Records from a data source
____

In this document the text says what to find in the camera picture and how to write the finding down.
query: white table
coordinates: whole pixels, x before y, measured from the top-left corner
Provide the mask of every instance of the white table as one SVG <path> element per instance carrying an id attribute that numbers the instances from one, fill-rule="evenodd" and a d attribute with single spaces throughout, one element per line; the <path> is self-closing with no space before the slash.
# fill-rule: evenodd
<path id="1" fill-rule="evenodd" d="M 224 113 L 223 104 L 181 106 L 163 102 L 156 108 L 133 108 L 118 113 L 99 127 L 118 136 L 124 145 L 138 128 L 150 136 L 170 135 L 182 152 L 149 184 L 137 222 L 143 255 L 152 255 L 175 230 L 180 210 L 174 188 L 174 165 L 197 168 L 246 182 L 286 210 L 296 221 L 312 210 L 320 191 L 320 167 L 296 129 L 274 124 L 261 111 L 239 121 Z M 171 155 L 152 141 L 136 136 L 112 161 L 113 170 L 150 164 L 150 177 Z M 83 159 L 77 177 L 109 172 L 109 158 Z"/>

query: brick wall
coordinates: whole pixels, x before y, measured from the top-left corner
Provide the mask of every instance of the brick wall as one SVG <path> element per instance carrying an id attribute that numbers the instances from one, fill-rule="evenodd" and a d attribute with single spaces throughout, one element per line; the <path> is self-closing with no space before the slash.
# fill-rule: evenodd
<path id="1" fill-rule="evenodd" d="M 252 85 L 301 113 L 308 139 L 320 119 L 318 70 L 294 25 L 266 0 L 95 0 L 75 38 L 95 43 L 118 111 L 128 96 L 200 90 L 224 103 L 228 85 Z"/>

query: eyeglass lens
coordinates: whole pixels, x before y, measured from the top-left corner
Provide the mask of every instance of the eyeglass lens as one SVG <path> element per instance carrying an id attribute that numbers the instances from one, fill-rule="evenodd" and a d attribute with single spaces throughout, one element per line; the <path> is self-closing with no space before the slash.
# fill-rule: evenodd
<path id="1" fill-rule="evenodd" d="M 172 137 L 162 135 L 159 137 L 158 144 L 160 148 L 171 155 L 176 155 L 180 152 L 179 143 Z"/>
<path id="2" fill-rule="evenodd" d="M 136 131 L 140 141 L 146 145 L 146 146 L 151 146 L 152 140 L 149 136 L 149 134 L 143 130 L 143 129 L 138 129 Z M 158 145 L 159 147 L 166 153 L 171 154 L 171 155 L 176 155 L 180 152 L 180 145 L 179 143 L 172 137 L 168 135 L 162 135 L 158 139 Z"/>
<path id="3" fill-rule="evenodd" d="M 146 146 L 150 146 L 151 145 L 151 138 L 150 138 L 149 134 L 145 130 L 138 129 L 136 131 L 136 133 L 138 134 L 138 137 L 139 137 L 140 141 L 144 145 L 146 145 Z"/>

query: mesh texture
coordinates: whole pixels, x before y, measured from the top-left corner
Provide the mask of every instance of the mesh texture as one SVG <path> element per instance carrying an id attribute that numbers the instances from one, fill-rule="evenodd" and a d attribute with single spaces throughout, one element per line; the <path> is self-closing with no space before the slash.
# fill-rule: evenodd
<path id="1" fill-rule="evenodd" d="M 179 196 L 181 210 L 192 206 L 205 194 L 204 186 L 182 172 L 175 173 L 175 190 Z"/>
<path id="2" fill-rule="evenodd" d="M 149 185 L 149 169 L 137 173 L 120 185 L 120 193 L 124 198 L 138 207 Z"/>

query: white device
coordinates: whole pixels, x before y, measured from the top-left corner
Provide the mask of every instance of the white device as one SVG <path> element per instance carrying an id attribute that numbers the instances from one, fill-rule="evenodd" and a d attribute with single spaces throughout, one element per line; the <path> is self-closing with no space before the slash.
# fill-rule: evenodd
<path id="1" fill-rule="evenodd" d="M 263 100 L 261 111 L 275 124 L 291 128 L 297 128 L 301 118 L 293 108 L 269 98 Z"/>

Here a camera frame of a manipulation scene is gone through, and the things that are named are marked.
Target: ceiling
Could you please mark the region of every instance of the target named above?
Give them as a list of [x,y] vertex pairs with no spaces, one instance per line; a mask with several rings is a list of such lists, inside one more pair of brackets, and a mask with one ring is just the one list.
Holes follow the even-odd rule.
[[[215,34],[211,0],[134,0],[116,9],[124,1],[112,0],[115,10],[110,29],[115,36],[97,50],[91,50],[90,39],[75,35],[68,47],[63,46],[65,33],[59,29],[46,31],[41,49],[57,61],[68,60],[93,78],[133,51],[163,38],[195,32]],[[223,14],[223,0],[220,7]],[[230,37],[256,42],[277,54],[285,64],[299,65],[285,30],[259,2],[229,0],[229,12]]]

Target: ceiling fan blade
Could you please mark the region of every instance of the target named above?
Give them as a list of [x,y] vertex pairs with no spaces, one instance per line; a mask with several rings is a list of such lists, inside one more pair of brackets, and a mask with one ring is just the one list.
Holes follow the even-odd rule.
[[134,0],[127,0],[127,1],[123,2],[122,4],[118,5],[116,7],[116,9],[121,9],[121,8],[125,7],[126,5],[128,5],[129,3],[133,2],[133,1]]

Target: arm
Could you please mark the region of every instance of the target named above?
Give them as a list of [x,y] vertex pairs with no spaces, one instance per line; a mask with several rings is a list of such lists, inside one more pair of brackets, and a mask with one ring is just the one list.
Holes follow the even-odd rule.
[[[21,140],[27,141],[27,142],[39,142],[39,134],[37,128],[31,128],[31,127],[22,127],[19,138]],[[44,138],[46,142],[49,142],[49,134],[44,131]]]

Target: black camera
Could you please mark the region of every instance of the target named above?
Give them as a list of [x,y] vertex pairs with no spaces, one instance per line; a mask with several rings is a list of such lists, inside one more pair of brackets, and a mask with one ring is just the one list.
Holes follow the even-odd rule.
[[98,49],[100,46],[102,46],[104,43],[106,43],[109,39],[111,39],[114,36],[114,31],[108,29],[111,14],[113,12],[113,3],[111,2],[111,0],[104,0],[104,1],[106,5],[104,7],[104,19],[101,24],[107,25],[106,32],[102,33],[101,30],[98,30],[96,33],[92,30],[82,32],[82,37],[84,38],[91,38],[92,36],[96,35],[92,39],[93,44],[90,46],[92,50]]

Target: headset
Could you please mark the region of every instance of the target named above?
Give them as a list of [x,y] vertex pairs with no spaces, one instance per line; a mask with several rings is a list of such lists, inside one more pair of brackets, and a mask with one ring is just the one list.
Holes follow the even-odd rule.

____

What needs to be done =>
Write out the lines above exactly, but only from the one containing "Target: headset" through the last one.

Answer to this exercise =>
Target: headset
Could you please mark the region of every instance of the target named above?
Give them as a list of [x,y] vertex pairs with no spaces, one instance per line; a mask with several rings is a list of such lists, inside one more pair of brackets, and a mask with one ring is just the one list.
Holes follow the even-odd rule.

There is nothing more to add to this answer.